This package contains a set of distributed text modeling algorithms implemented on Spark, including:
-
Online LDA: an early version of the implementation was merged into MLlib (PR #4419), and several extensions (e.g., predict) are added here
-
Gibbs sampling LDA: the implementation is adapted from Spark PRs(#1405 and #4807) and JIRA SPARK-5556 (https://github.com/witgo/spark/tree/lda_Gibbs, https://github.com/EntilZha/spark/tree/LDA-Refactor, https://github.com/witgo/zen/tree/lda_opt/ml, etc.), with several extensions (e.g., support for MLlib interface, predict and in-place state update) added
-
Online HDP (hierarchical Dirichlet process): implemented based on the paper "Online Variational Inference for the Hierarchical Dirichlet Process" (Chong Wang, John Paisley and David M. Blei)
-
Notes from Stephen Boesch December 2017
This Repo lacked working code for the HDP. I added an OnlineHDPExample
program.
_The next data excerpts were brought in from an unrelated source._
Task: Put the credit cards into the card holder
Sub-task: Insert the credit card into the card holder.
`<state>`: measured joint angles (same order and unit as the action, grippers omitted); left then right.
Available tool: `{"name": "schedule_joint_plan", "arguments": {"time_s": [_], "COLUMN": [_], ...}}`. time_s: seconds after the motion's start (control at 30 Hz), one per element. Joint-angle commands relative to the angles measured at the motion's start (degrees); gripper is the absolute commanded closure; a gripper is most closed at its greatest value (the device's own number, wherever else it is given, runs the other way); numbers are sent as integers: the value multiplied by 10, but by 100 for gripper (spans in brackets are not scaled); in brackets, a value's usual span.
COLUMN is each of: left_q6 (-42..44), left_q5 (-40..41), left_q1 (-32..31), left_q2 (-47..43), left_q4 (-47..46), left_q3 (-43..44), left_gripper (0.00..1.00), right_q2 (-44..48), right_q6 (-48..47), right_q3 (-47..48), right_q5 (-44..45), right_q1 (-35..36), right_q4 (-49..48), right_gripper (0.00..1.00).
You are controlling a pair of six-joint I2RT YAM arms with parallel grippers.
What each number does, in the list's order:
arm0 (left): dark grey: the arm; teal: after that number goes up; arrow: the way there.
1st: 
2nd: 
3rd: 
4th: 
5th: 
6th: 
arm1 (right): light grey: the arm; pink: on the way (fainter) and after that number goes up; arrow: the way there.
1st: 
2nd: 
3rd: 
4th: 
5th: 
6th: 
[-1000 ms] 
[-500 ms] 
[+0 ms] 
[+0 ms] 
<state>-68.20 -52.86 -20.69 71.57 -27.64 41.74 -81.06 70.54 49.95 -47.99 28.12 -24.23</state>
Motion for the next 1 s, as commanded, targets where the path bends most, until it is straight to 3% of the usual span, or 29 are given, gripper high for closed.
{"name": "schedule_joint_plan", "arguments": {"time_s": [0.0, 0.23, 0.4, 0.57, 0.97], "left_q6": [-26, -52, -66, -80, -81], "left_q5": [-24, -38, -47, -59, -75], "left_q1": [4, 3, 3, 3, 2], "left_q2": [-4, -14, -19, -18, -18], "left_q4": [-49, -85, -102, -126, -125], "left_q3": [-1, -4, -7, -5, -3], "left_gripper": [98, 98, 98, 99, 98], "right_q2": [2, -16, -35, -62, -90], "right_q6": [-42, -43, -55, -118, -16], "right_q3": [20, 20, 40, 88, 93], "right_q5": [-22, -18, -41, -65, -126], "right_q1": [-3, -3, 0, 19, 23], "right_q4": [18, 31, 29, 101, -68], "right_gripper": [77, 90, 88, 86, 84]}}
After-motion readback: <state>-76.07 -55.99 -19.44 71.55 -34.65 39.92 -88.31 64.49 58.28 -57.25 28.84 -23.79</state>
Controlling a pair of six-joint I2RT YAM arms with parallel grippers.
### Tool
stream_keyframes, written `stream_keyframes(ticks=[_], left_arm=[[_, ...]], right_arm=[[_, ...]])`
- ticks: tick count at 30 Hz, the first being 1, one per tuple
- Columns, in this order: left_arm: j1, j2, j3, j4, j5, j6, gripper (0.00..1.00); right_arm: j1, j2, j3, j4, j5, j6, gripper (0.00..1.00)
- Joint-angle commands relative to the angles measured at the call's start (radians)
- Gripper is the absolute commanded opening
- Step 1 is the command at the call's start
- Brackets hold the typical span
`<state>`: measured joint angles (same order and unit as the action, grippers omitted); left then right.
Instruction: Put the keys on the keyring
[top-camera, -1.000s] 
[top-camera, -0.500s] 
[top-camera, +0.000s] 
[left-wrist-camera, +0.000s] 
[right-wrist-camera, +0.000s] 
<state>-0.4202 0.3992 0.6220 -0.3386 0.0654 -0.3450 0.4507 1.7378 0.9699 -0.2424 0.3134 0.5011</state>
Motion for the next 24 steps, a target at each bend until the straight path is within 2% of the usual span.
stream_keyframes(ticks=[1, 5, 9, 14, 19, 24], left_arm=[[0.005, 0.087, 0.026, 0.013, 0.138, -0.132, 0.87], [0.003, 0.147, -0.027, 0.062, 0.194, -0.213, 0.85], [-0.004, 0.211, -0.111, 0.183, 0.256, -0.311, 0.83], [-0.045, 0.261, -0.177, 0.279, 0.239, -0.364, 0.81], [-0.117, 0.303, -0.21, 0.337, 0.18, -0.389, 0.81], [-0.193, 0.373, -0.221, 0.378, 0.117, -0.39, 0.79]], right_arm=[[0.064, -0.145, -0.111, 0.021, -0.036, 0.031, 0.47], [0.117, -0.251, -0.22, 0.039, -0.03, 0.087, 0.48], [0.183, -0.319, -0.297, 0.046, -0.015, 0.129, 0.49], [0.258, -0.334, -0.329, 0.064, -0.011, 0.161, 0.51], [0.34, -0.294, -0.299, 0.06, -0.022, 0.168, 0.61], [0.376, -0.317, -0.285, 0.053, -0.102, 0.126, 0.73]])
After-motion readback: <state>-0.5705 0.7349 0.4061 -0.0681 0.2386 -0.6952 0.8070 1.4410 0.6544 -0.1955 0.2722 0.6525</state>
In addition the dependencies were udpated to Spark 2.2 and Scala 2.11 and latest Breeze (linear algebra library).
To run the example:
mvn exec:java -Dexec.mainClass="org.apache.spark.mllib.topicModeling.OnlineHDPExample" -Dexec.args="--master local --stopwordFile src/main/resources/stopwords.txt --maxDocs 100 --maxIterations 2 /git/topmetrics/data/mininews"
Note: maven is unable to stop the job properly - and so a spurious error message is generated at the end: something like:
Results
LDAMetrics(OnlineHDP,274,-2147.483648,2147.483647,List()),LDAMetrics(OnlineHDP,274,-2147.483648,2147.483647,List())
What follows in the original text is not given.